Betting shops have been around for 60 years - and there's plenty of life left in them yet
On May 1st 1961, the first legal betting shops opened in the UK, eight months after MPs had passed a law aimed at stamping out back street bookies.
I wasn’t even born then, but would go on to spend all my working life – 40-plus years in total - in and around betting shops. I think this gives me a decent insight into how they have evolved over the years and, crucially, how they will flourish in the future.
First, a quick run through my CV. My first job in the industry was with Gus Carter, which at the time was the biggest bookmaker in the north east of England. I answered the phones and helped process all of the bets placed via the ‘clock bags’ which used to contain bets, and which were collected by agents and delivered to the shops and head office.
I managed to work my way up the ranks and eventually became an area manager, a post I held until Gus Carter was bought by Stanleybet in 1996. By the time they themselves were bought by William Hill in 2005, I was a regional controller looking after a couple of hundred shops. In 2011, my job expanded to 700 shops covering the major cities in the north of England - Leeds, Liverpool and Manchester - and the north east.
By 2016 I was a director looking after every William Hill’s shop north of Nottingham, and in 2018 became UK operations director, the job I had until I retired last week.
Unsurprisingly, over the past four decades I’ve seen a fair bit of change in the industry – some good, some bad. It’s hard to imagine it now, but back in the late 1970s, when I started off, the majority of bets were for horse and greyhound races. Shops themselves weren’t terribly inviting places. They were basic and often smoky, and you had a crackling speaker in the corner providing racing commentary – ‘the blower’, as it was affectionately known by customers.
What was really transformational was the introduction of live TV racing in shops in 1987/88. Overnight, it improved and modernised the customer experience and made betting shops much more enjoyable places to visit. A few years later we were allowed to open in the evenings and then Sundays as well, which again was truly transformational and massively popular with customers.

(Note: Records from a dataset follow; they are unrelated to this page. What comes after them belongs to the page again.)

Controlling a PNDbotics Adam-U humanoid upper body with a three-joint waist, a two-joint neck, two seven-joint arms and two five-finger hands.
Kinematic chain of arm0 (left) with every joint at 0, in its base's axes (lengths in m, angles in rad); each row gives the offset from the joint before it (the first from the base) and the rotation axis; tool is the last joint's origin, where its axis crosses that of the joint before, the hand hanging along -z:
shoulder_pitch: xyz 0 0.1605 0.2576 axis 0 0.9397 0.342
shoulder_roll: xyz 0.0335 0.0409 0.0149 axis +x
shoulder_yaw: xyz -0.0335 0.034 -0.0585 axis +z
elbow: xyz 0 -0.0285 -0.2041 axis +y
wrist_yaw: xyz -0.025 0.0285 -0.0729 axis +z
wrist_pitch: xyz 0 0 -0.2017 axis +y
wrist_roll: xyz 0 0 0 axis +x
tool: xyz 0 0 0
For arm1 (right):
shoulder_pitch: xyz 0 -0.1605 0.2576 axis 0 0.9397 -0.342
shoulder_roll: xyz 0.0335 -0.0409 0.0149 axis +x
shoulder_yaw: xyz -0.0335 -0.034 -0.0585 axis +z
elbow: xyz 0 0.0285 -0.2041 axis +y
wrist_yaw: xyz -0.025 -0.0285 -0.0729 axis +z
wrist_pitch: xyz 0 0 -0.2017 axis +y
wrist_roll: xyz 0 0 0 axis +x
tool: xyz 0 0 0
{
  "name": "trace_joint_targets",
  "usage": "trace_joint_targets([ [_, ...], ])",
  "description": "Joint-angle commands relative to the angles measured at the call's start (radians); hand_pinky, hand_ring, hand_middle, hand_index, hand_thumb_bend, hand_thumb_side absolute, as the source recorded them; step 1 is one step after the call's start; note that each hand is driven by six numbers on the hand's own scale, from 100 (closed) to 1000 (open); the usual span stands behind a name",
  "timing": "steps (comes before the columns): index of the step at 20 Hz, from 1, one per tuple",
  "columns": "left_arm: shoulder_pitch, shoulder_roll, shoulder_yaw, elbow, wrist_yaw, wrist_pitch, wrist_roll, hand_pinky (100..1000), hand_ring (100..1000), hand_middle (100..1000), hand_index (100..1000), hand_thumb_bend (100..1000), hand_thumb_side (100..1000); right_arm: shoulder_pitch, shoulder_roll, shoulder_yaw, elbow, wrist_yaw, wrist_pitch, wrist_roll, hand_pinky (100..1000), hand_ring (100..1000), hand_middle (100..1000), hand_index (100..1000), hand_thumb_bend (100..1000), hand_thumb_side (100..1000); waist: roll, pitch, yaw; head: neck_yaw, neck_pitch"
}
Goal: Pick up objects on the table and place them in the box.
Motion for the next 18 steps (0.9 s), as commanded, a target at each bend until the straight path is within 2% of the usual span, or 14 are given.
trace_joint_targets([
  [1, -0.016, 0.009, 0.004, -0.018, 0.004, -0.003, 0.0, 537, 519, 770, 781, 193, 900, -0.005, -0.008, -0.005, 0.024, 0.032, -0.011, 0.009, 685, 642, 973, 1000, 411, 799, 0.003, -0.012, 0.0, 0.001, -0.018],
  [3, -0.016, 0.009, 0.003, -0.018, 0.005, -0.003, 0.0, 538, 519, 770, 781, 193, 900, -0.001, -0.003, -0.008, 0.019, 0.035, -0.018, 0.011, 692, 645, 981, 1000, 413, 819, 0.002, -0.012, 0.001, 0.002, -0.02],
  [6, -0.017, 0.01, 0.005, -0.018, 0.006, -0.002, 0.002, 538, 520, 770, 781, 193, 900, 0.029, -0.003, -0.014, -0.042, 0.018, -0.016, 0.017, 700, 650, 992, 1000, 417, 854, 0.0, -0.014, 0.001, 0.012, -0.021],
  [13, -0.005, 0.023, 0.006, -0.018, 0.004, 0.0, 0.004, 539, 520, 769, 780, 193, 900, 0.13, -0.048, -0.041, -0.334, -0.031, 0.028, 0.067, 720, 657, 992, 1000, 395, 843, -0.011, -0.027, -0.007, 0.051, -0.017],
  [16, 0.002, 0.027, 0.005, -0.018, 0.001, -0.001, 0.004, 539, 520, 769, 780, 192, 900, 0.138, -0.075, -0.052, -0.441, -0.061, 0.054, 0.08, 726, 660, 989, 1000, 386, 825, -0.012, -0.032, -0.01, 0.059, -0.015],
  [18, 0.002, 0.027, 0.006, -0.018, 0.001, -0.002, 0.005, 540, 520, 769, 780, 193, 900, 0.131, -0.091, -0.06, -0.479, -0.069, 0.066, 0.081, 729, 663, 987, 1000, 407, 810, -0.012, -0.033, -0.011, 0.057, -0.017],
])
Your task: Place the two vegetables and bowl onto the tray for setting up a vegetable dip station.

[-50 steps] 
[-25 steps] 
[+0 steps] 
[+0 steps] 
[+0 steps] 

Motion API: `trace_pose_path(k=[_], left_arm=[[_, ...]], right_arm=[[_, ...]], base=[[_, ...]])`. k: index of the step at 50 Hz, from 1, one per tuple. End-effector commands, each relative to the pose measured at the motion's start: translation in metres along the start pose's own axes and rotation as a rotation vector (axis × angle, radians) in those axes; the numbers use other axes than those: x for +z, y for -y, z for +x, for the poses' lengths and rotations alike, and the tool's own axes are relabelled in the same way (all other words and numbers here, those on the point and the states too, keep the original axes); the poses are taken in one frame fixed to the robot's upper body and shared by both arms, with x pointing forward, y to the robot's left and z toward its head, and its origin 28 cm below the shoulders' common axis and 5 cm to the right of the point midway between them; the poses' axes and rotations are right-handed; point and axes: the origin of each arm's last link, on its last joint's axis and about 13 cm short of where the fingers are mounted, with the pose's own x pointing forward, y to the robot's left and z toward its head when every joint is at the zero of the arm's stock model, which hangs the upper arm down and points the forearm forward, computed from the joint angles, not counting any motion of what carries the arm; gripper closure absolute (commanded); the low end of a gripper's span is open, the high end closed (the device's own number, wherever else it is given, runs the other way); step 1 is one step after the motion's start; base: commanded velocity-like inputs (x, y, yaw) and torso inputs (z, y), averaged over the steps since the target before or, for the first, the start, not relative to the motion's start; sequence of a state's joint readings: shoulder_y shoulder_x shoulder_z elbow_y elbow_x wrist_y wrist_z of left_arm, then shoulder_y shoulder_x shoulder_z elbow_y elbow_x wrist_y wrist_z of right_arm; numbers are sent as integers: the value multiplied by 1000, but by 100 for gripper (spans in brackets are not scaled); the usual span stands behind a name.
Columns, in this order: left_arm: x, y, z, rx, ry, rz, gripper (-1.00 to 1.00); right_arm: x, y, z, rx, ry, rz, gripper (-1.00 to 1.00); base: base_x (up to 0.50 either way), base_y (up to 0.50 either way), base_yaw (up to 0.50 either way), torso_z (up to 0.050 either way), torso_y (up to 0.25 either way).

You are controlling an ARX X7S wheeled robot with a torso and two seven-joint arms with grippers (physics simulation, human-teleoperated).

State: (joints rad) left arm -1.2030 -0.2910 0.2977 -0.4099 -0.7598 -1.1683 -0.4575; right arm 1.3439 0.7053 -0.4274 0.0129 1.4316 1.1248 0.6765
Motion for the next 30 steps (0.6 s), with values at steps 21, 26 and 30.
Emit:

The introduction of the National Lottery in 1994 hit betting shops hard because suddenly people could buy a Lottery ticket or a scratchcard in a multitude of local shops and newsagents, with many customers making the National Lottery their first choice for gambling. Material changes in the industry, like the removal of betting tax, definitely helped the industry to cope.
We thought the smoking ban could potentially impact shop business as many customers enjoyed a cigarette, but a more healthy and improved environment actually ended up attracting different customers, so it proved to be really beneficial. There’s great focus on the customer experience now – shops are air conditioned, brighter and just more welcoming now than they were years ago. Comfort and product zoning are what customers expect from a modern betting shop.
Colleagues are also trained to look out for customers who may be spending more than they can afford, or have changed their betting behaviour, with increased or more regular staking. Staff can step in and offer support with a personal discussion. Our top priority is safer gambling, making sure that everyone who walks through our doors has a safe, compliant and enjoyable experience.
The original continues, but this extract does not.